Millionenbetrug mit Kryptowährung: "Beruhigungspillen" für Investoren
Von Anja Kröll
14 Sitzplätze für die Angeklagten gibt es in Verhandlungssaal 29 des Landesgerichts Klagenfurt. Und langsam aber sicher, wird es vor Richterin Claudia Bandion-Ortner eng.
Am Dienstag wurde der Millionenbetrugsfall um das Krypto-Geflecht von EXW-Wallet fortgesetzt. Wie berichtet, läuft bereits seit Ende September 2023 der Prozess.
Zunächst wurde neun Angeklagten gewerbsmäßig schwerer Betrug, Geldwäsche, Pyramidenspiel und kriminelle Vereinigung vorgeworfen. Sie sollen rund 40.000 Opfer um 100 Millionen Euro betrogen haben. Mittlerweile sind elf Männer angeklagt.
Stark vereinfacht haben Investoren Geld in eine Art Pyramidensystem einbezahlt, ausbezahlt sollen sie nie etwas bekommen haben. Der Verbleib von 100 Millionen Euro ist also völlig offen.
Voll umfänglich geständig, zeigte sich im Lauf des Prozesses bereits der Erstangeklagte: Ein 26-jähriger Schulabbrecher.
Doch am Dienstag ging es am Landesgericht in Klagenfurt um einen anderen Mann. Der 49-jährige Zehntangeklagte hatte seinen Auftritt in der Kärntner Landeshauptstadt.
Pikant: Das Landesgericht Klagenfurt kennt er bereits. Hier nahm er bereits zuvor als Zeuge Platz. Am Dienstag musste er sich nun als Beschuldigter verantworten. Der Mann soll bei EXW als Sprecher fungiert haben.
Negative Meldungen kleinreden
"Kommen sie doch gleich in die Mitte, das ist ihr Tag heute", verkündete Richterin Bandion-Ortner gleich zu Prozessbeginn. Der 49-Jährige bekannte sich nicht schuldig.

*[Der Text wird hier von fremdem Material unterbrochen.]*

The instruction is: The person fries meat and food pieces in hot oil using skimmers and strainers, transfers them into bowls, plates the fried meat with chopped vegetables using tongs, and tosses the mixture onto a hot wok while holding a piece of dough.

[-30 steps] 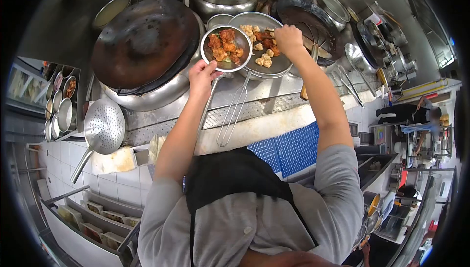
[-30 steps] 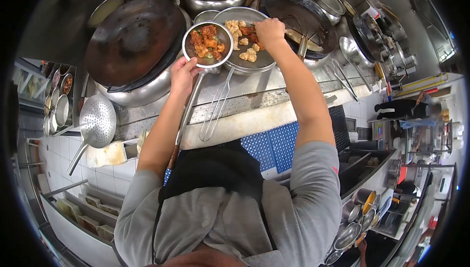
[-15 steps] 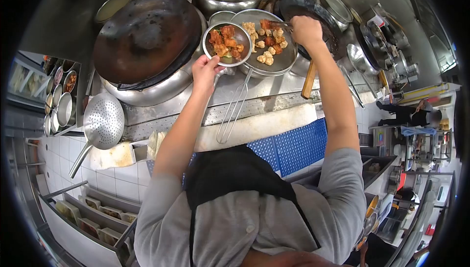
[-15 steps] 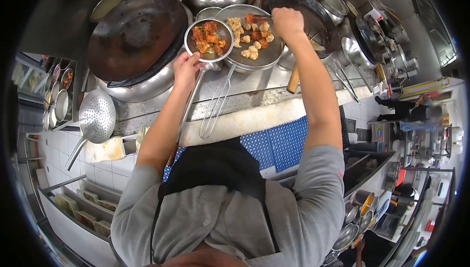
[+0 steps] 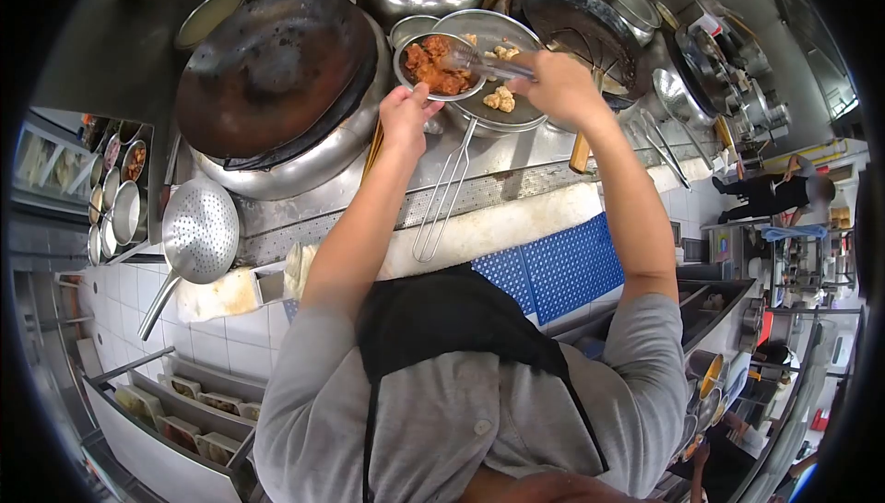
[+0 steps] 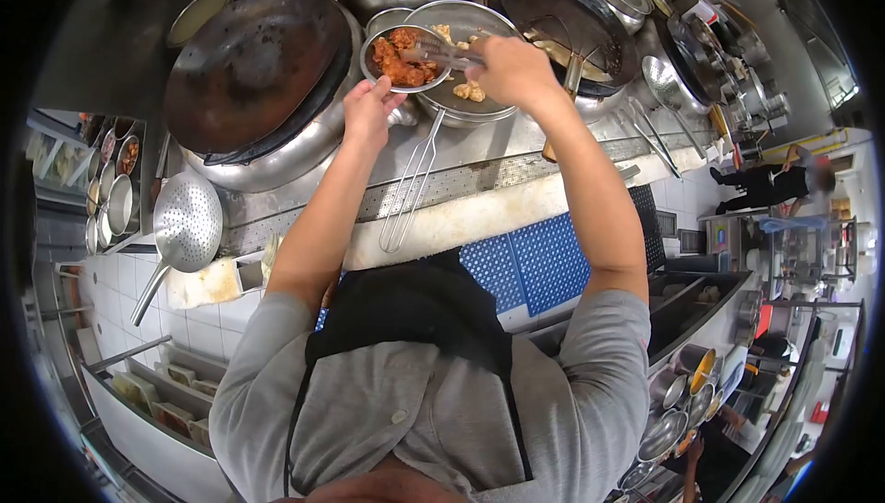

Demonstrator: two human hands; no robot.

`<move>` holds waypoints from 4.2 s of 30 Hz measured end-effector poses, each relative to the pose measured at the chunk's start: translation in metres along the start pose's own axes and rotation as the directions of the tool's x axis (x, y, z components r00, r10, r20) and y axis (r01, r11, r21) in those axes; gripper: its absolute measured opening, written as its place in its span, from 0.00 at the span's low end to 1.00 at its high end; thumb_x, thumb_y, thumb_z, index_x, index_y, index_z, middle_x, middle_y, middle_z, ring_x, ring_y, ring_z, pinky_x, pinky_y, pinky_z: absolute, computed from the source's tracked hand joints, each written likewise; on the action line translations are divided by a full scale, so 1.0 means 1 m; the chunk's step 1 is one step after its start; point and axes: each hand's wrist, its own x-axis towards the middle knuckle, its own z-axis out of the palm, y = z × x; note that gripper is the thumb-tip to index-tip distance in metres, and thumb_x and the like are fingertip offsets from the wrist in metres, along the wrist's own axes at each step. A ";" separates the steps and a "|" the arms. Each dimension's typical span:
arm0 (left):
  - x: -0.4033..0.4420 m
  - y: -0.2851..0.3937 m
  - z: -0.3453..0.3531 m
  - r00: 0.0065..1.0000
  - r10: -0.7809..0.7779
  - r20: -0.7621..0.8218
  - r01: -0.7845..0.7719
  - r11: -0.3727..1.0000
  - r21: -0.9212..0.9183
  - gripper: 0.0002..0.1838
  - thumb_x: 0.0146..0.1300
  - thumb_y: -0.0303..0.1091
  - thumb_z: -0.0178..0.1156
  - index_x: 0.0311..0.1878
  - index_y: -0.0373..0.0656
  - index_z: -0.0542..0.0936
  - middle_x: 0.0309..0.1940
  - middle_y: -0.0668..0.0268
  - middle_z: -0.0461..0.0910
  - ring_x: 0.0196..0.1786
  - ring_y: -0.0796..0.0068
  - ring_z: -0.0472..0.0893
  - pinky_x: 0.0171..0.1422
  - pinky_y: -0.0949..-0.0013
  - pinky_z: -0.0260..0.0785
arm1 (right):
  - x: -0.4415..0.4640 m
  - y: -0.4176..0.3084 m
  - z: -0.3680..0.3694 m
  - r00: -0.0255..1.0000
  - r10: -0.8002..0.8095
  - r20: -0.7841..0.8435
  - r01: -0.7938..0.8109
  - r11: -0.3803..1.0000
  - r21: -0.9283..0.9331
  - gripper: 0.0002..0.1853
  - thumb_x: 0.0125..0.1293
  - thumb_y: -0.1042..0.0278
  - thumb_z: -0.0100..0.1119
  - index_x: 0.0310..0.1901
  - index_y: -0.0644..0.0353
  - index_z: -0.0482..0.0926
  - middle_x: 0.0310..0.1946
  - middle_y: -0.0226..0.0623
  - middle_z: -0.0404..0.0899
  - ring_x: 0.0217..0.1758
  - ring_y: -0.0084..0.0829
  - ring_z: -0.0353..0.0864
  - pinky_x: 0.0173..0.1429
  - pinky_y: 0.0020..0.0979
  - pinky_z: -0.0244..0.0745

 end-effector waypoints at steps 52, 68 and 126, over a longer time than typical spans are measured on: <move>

Die Staatsanwältin der Wirtschafts- und Korruptionsstaatsanwaltschaft Caroline Czedik-Eysenberg betonte, dass der 49-Jährige von Anfang an, Teil von EXW gewesen sei. "Seine Aufgabe war es auch, negative Berichte in den Medien über EXW kleinzureden", betonte Czedik-Eysenberg. Der 49-Jährige soll vor allem sinnbildlich "Beruhigungspillen verteilt und von EXW profitiert haben".
Tupperware und Krypto
Sein Anwalt beschrieb seinen Mandanten, der offiziell Vize-Präsident im Kryptogeflecht war, vielmehr als Mann mit sympathischen Auftreten und einem guten Wissen über Kryptowährung. Doch auch als Tupperware-Vertreter war der 49-Jährige zuvor tätig. "Er hat keine Beruhigungspillen verabreicht, vielmehr hat er sie erhalten", betonte sein Anwalt.
Eine Million Euro offen
Der 49-Jährige unterstrich in seiner Aussage, dass er an das System EXW geglaubt habe. "Ich habe mit EXW insgesamt vielleicht mehrere 100.000 Euro verdient. Aber ich war überzeugt, dass das Ganze stabil ist und darum das meiste Geld reinvestiert", betonte der 49-Jährige. Die Firma würde ihm laut seiner Rechnung somit gut eine Million Euro Schulden.
"Ich bin nie davon ausgegangen, dass die uns verarschen", betonte der Angeklagte mehrmals über seine ehemaligen Geschäftspartner, die er in Webinaren gerne als "Jungs aus Österreich" bezeichnete.
Wo sind die Millionen hin?
Wo ist denn das ganze Geld hin?, wollte Richterin Bandion-Ortner wissen. "Fragen Sie Herrn B.", antwortete der Angeklagte. Also jener Hauptverdächtige, der sich angeblich in Dubai auf der Flucht befinden soll.
Noch nicht aus Brasilien ausgeliefert
Weiterhin nicht ausgeliefert aus Brasilien ist ein Elftangeklagter. Sein Erscheinen vor Gericht wird für März erwartet. Bei ihm handelt es sich um eine weitere mögliche zentrale Figur im EXW-Firmengeflecht, die im laufenden Prozess von den Hauptangeklagten bisher schwer belastet wurde.
Besagter Mann soll sich nach dem Ende von EXW abgesetzt haben. Dort befindet er sich bereits seit April letzten Jahres in Haft.
Am Mittwoch wird der Prozess fortgesetzt. Dann mit weiteren Zeugenaussagen. Ein Urteil wird nicht vor Anfang April erwartet.